I love the beauty and feeling of hope that I get when I see a rainbow. How much more for a double and  full rainbow. This rainbow was almost a full one.  From my viewpoint, there was a break in the clouds but I could see the right side.  I tried to get a photo but every time I turned the car to a vantage point where I could take the picture out the window, it disappeared. 

My brain started thinking - the newscasters were commenting that they had never seen where the rainbow touched the ground.  I see that all the time.  Maybe it is the difference between living in the city and in the country.  What I've never been able to do is to actually get to where the rainbow is touching the ground.  As I drove to work, I chased the rainbow.  It stayed half a mile to a mile away.  It got brighter and it started to fade. 

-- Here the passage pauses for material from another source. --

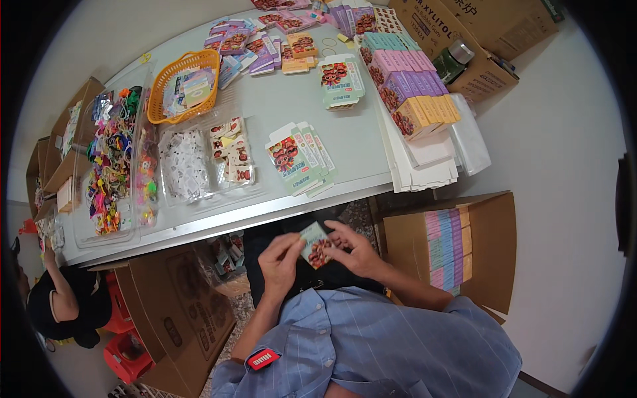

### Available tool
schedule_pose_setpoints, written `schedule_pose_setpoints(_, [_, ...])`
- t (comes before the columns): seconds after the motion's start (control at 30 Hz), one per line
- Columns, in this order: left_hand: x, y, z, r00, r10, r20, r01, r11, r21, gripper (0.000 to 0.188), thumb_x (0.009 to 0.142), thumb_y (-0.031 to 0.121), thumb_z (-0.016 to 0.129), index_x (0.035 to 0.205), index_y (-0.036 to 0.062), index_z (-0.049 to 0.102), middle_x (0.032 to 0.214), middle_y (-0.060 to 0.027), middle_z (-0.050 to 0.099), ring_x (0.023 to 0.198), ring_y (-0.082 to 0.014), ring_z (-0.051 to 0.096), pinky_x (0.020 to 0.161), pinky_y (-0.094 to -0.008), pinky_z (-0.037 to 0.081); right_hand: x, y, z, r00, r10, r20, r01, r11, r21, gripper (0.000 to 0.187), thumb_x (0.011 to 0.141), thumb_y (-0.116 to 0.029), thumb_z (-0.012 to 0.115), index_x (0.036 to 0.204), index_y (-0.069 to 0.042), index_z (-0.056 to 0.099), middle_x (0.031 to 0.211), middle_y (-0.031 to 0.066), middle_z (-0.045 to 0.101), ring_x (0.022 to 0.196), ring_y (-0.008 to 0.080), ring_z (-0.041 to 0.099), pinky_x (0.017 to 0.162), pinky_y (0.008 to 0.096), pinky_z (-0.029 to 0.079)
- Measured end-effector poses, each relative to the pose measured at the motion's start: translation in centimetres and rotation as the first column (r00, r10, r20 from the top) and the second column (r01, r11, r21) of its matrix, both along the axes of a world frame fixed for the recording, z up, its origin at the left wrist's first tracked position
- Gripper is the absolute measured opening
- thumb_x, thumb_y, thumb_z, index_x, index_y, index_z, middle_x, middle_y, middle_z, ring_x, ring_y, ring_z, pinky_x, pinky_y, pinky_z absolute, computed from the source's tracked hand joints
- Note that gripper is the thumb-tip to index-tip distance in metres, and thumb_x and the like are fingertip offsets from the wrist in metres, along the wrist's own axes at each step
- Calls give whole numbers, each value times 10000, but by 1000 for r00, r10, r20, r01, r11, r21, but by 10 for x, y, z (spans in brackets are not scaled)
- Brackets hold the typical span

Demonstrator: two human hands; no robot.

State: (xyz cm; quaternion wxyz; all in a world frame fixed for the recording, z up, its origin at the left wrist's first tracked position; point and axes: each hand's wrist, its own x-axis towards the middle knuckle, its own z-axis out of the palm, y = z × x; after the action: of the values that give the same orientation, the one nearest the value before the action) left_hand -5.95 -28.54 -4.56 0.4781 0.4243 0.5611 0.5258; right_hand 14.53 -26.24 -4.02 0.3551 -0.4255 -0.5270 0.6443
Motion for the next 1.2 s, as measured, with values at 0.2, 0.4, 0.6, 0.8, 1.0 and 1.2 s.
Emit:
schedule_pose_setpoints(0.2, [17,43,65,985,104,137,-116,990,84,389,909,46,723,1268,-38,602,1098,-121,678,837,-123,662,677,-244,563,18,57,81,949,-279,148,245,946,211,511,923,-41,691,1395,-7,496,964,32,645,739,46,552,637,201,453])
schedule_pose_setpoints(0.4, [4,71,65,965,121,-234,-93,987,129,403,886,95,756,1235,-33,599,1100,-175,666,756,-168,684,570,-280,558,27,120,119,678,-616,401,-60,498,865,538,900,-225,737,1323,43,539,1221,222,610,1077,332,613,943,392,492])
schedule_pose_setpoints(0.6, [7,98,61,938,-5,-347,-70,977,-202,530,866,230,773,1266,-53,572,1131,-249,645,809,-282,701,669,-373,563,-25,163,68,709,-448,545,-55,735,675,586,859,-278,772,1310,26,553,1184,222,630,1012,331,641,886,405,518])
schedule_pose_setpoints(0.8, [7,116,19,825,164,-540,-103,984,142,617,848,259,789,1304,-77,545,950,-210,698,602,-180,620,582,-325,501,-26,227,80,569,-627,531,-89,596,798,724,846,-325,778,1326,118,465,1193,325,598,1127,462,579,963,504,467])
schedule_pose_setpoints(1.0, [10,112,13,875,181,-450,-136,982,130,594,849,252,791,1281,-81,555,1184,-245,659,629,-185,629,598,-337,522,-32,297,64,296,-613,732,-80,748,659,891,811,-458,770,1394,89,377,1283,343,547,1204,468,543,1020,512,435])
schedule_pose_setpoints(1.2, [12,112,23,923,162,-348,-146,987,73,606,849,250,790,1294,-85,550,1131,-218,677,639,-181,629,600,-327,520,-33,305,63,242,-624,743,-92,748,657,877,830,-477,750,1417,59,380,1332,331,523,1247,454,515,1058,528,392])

During that time I thought: If I was in a group of eight cars and we each stopped at different location along my path and took a picture at the same exact time, would we all see the rainbows in different locations?  How difficult would it be if a friend were on a four wheeler and we had two way radios to direct them to the area at the end of the rainbow? From someone else's viewpoint, did I drive under the end of the rainbow?  How miraculous and wonderful of a God do we have that he could, during his creation, plan the principles of the rainbow? 

As the rain falls over the large area, we see one bright and one faded splash of color.  ROY G. BIV (red, orange, yellow, green, blue, indigo, violet) always in the same order in a compact yet distinctive arch of color.  I remember as a child, taking the garden hose and re-creating a smaller rainbow on a sunny day in the yard.  Whether on the edge of a storm or purposefully created it is always a ribbon of color.  Different from the aurora borealis which is a curtain of color that lights up the sky with twists and turns, the rainbow is always an arched ribbon. 

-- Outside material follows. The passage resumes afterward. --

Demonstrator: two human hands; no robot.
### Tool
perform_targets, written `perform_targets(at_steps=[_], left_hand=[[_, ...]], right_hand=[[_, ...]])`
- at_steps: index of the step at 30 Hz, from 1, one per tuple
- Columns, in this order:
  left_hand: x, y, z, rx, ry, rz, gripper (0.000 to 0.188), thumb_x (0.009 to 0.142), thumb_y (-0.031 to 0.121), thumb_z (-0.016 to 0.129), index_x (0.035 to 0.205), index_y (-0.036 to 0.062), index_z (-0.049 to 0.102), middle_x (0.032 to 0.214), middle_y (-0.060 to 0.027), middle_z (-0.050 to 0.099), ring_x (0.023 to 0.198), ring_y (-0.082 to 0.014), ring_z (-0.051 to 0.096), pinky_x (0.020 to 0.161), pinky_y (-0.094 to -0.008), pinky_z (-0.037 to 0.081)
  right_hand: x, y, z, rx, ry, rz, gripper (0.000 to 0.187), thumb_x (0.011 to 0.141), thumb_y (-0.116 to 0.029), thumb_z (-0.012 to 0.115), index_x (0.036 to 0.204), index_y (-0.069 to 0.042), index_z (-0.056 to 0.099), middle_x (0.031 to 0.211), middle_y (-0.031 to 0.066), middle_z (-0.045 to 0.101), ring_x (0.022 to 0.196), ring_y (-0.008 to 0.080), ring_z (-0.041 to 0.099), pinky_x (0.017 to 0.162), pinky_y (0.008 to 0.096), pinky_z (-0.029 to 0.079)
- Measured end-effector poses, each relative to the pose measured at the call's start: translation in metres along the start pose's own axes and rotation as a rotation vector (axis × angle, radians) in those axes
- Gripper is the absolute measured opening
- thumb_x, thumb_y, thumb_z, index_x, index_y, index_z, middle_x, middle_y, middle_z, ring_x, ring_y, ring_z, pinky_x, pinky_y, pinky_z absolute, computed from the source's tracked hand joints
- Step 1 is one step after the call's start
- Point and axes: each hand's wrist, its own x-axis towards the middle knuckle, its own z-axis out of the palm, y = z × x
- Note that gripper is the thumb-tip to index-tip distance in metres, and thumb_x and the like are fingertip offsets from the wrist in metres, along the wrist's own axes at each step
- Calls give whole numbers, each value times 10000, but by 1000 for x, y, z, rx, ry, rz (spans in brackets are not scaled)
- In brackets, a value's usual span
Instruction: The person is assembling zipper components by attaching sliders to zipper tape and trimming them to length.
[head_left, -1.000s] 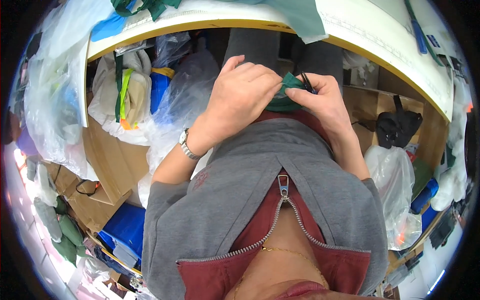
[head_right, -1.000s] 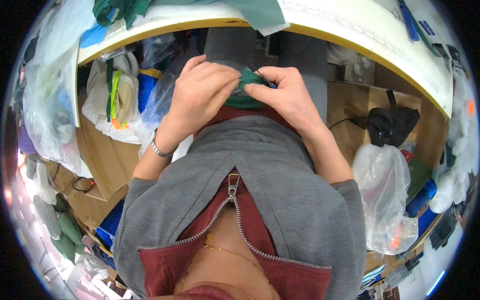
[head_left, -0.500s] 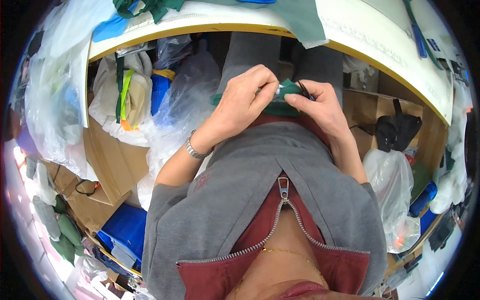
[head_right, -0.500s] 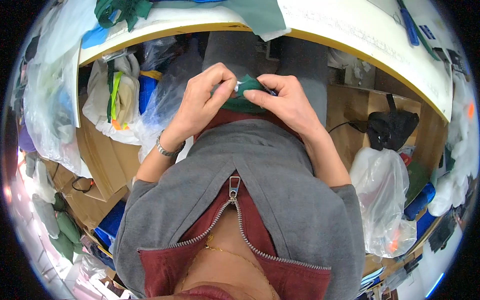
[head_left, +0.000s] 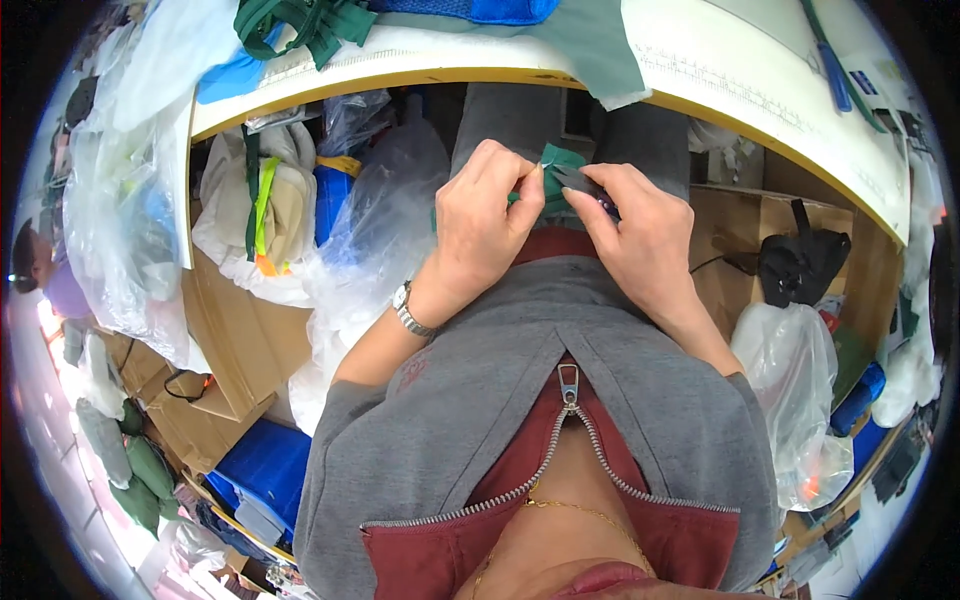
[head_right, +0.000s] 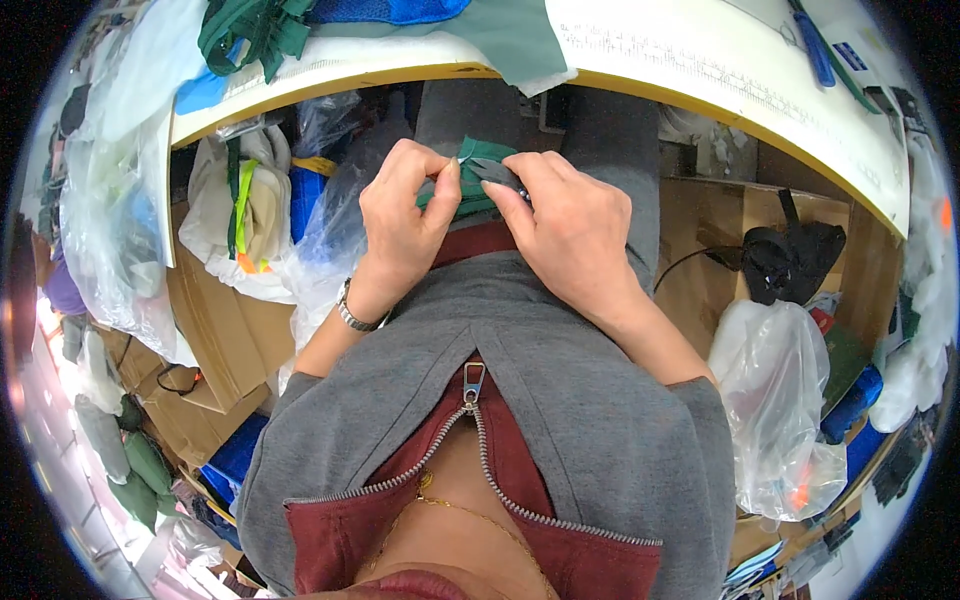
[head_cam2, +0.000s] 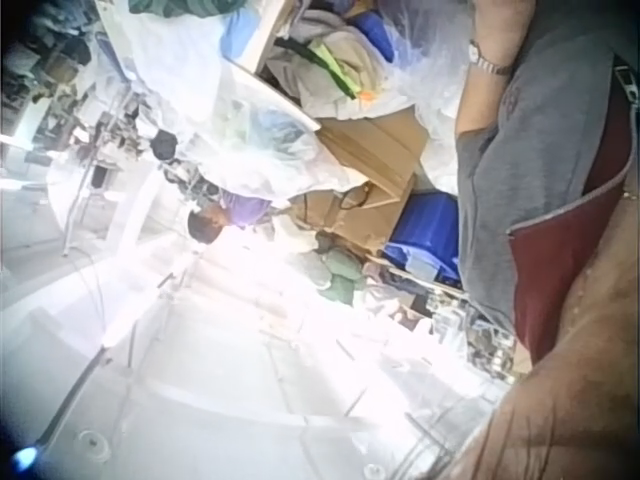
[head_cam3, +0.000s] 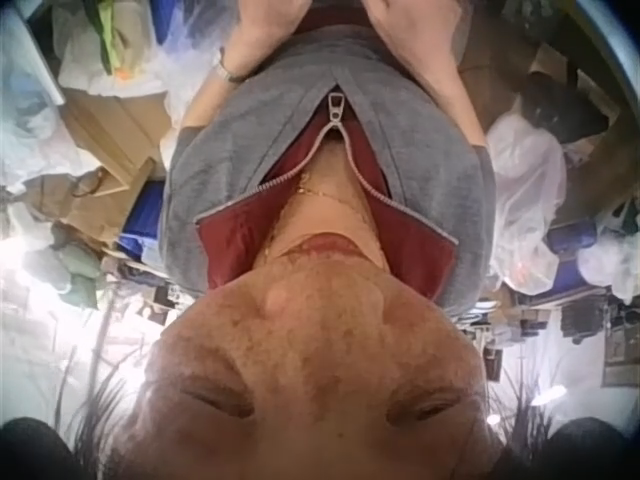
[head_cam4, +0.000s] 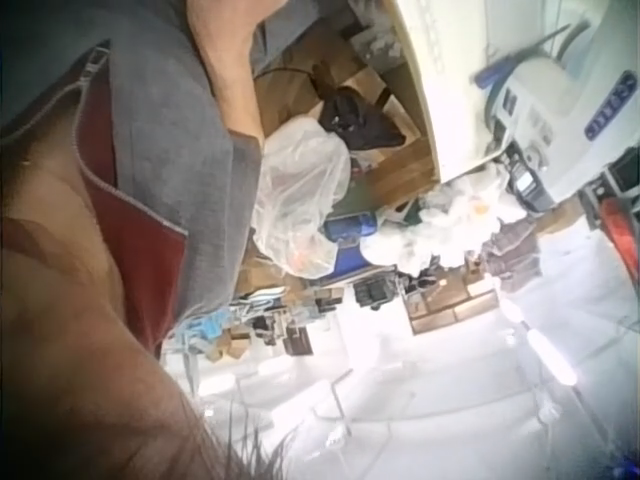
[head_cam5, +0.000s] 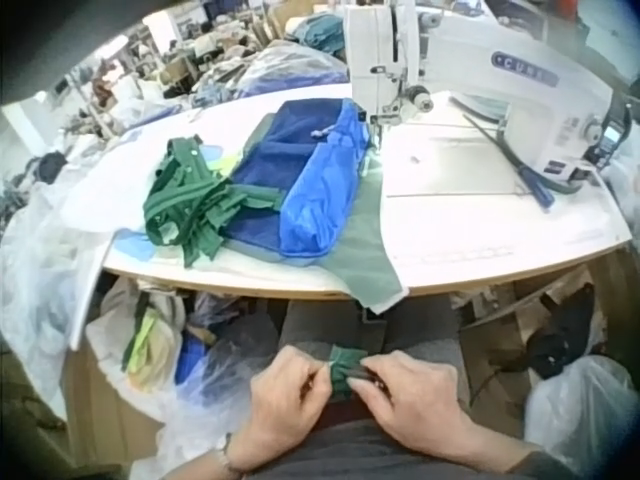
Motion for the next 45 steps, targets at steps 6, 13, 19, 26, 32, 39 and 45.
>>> perform_targets(at_steps=[6,13,19,26,32,39,45], left_hand=[[-1,-2,4,25,44,81,126,685,-22,634,710,27,520,660,-87,523,568,-224,537,496,-294,433],[-5,-5,4,43,75,172,150,661,-33,653,744,29,545,688,-84,553,569,-213,553,483,-287,440],[-6,-13,5,74,73,283,162,643,-45,660,753,12,556,731,-102,581,614,-221,588,525,-276,476],[-12,-19,-2,-314,-15,57,117,698,-32,609,784,5,539,724,-105,571,655,-221,578,600,-280,473],[-9,-14,-12,-540,-195,-290,49,819,28,541,806,-18,528,790,-77,545,731,-135,525,670,-238,435],[-6,-14,-15,-175,-358,9,76,771,53,581,789,-4,534,767,-115,542,690,-250,533,645,-303,434],[-3,-16,-14,9,-378,194,74,741,21,586,735,1,515,726,-123,521,680,-295,525,612,-350,423]], right_hand=[[1,-1,2,-12,-33,10,162,759,-207,632,824,-66,583,694,57,579,560,224,580,475,310,432],[2,-1,3,15,-60,34,164,758,-217,625,820,-72,580,696,58,577,560,232,579,475,319,434],[3,-1,7,-30,-58,22,158,744,-230,632,802,-94,577,669,59,562,555,247,574,470,335,432],[4,35,7,690,-373,353,150,763,-154,627,833,-22,634,773,62,626,581,108,553,548,227,438],[9,33,19,944,-344,423,188,756,-101,628,914,-1,616,766,-15,557,676,39,474,621,169,377],[6,28,17,828,-439,442,206,765,-168,630,768,35,594,629,2,537,603,43,443,532,221,369],[9,22,13,589,-430,315,200,749,-161,620,775,32,573,597,88,508,576,74,439,520,266,376]])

Come to think of it, I've never seen any kind of kink what-so-ever in a rainbow.  So there I was this morning on my way to work (to earn money) literally and figuratively chasing my rainbow looking for my pot of gold.  What steps do I need to take to stop chasing the rainbows, stop looking for the pots of gold and simply receive the blessing of the brightening rainbow in the sky until the the rain rinses a blessing over me and my garden? Obviously I can't quit my job.  But the mentality of chasing after the pot of gold that can be changed.

Photo by Trisha Field
Double Rainbow

 
 
 
 
 
 
 
 
Photo by Trisha Field
Double Rainbow on the Move
From this viewpoint the rainbow absorbs into the growing cornfield.  To the farmer who planted it, that is his hope that the corn will be his pot of gold.